-------- Recorded data
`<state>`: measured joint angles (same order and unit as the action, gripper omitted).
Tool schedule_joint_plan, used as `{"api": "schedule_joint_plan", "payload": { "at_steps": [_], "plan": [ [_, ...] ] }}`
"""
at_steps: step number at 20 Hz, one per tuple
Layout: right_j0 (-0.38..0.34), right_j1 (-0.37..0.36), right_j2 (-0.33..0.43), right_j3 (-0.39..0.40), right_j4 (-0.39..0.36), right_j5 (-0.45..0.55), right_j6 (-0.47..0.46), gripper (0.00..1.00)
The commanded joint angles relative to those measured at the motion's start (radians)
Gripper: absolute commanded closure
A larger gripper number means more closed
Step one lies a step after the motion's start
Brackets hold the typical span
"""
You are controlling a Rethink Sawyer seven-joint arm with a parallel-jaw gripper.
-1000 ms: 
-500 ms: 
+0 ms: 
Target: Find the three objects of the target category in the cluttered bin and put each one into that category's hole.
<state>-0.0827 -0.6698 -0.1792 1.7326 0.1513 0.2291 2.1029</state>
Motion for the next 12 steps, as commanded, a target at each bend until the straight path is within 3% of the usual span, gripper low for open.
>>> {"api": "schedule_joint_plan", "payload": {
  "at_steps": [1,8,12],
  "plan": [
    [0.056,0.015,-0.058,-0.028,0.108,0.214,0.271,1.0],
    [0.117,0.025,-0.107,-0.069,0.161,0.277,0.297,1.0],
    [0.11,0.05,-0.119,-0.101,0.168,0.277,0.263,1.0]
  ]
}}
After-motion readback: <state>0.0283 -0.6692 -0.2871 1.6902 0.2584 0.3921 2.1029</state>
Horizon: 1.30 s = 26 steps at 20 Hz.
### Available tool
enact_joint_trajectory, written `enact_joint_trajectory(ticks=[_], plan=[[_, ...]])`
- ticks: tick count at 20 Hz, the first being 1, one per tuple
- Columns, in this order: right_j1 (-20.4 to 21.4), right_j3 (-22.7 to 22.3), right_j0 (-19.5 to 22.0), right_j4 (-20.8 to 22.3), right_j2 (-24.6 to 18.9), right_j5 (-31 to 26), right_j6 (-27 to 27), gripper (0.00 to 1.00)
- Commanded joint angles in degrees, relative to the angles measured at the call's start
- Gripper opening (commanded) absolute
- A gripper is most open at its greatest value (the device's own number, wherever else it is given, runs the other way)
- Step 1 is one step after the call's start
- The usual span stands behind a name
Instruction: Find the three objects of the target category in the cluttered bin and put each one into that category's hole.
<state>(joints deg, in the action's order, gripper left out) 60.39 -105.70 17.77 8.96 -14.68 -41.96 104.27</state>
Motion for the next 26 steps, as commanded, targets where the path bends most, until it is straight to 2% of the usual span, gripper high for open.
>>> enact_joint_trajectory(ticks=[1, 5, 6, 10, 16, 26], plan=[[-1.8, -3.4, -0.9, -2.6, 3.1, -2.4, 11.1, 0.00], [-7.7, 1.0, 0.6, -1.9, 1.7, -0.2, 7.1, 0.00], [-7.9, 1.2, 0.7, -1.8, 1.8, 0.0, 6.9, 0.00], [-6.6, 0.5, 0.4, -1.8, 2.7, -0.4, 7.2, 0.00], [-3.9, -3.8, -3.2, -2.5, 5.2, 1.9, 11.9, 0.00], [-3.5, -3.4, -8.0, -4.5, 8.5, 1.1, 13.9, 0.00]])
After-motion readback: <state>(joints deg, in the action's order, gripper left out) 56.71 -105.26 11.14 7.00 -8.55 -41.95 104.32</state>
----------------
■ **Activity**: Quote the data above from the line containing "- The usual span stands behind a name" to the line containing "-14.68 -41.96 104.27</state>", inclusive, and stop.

■ **Your solution**:
- The usual span stands behind a name
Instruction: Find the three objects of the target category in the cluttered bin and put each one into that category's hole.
<state>(joints deg, in the action's order, gripper left out) 60.39 -105.70 17.77 8.96 -14.68 -41.96 104.27</state>

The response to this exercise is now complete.